Why? Because when all is said and done, a 401(k) plan is a great deal. On top of the tax advantages it offers, most employers match some part of their employees’ contributions. And participants who move from one job to another can carry those assets with them or roll them over into an IRA.

But there’s a more fundamental reason. Americans are by nature independent and self-reliant. Whether it’s a home, or a piece of land, or an investment account, to own something – in the root sense of having mastery over and possessing it – gives us a sense of accomplishment and personal dignity.

For many Americans of previous generations, ownership of securities was a privilege reserved for the affluent. But 401(k) plan participation turns savers into investors. It gives them unqualified ownership of stock or bonds or both and the power to manage them as they wish.

Who wouldn’t want that?

There are millions of Americans who would like to join the ranks of investors through access to 401(k) plans, and thousands of businesses that would like to accommodate them.
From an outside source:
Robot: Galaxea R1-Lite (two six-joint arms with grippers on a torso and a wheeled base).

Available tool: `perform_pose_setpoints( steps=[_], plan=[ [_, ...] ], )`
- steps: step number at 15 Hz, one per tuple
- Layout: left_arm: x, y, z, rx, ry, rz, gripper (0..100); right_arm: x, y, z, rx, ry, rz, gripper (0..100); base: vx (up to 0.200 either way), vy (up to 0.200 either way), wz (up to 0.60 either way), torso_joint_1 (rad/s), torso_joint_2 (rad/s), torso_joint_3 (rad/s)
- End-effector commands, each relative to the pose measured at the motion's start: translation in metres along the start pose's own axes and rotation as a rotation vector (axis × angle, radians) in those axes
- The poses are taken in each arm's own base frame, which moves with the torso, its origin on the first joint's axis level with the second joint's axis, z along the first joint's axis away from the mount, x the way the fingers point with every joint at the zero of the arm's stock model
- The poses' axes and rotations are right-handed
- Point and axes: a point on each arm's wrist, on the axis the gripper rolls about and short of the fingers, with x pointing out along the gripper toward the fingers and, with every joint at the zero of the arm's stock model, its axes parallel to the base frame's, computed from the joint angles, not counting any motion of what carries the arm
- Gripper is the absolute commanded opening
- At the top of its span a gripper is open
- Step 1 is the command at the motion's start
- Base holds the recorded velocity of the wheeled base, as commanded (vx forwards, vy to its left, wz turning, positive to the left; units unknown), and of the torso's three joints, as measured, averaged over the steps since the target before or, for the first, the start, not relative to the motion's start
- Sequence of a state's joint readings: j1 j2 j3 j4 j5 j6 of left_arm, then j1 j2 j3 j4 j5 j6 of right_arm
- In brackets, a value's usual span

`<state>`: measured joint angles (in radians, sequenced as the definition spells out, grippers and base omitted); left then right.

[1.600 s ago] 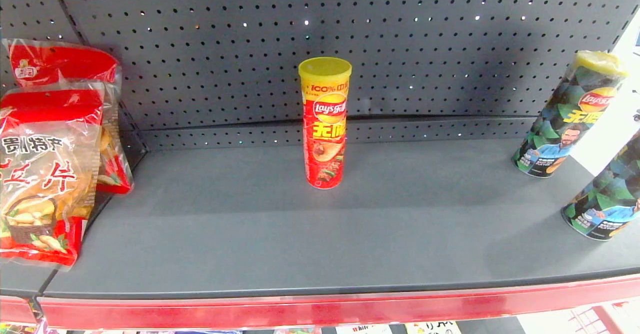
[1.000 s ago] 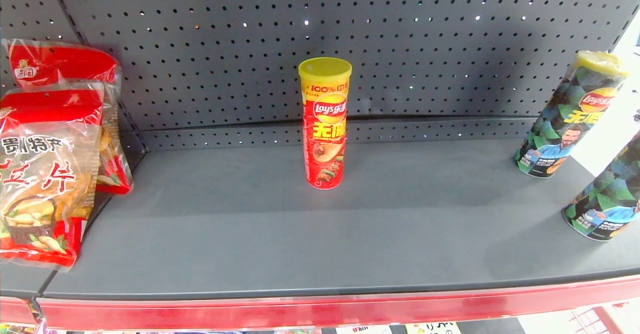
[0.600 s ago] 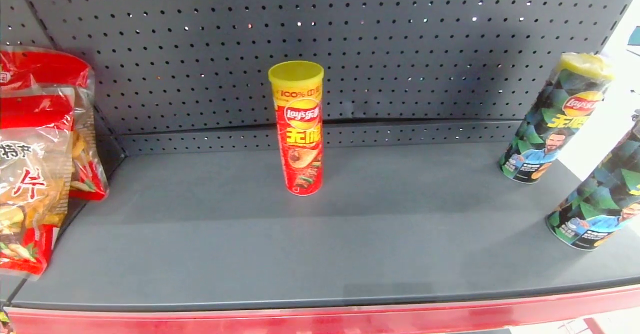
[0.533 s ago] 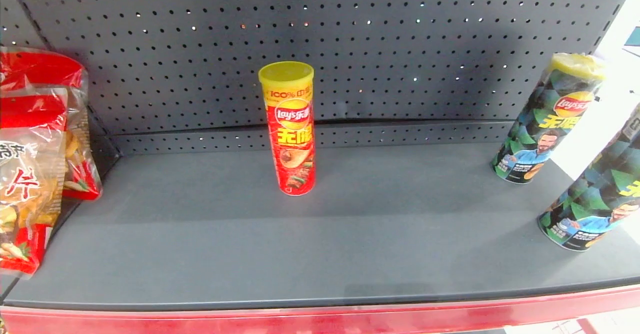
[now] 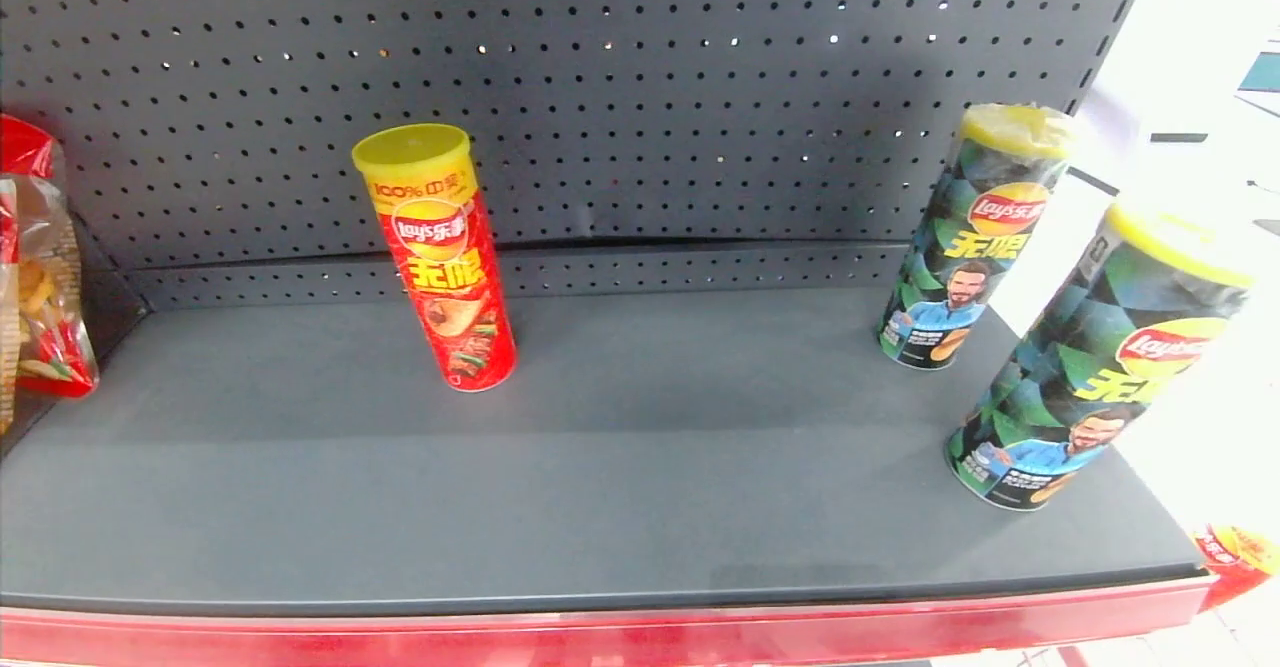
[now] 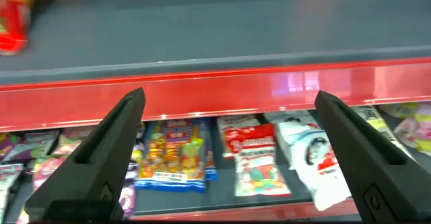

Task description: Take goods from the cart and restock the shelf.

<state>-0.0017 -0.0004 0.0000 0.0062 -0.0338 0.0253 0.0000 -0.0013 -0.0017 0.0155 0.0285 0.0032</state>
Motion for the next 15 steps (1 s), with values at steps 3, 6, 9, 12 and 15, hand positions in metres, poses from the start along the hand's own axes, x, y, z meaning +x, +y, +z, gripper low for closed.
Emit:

If all interested parties in government and the private sector maintain a single-minded determination to make it easier for employers and workers to get into the game, then I think we’ll see phenomenal growth in 401(k) participation in the coming years.

Finally, some of you may be wondering – why do ICI and Paul Stevens talk about this so much? I’ll tell you why. It’s because in this decade alone Americans have entrusted our industry with $4.6 trillion in retirement assets and have added $900 billion of new retirement savings.

So, it is an awesome and sobering responsibility that working Americans have given us. It’s a responsibility we should all feel proud to bear. And we owe it to them to do our level best.

I thank you all for listening. We have a terrific conference in store, so I’ll give the podium back to Ed Bernard, who will introduce Google Vice President and Chief Internet Evangelist Vinton Cerf.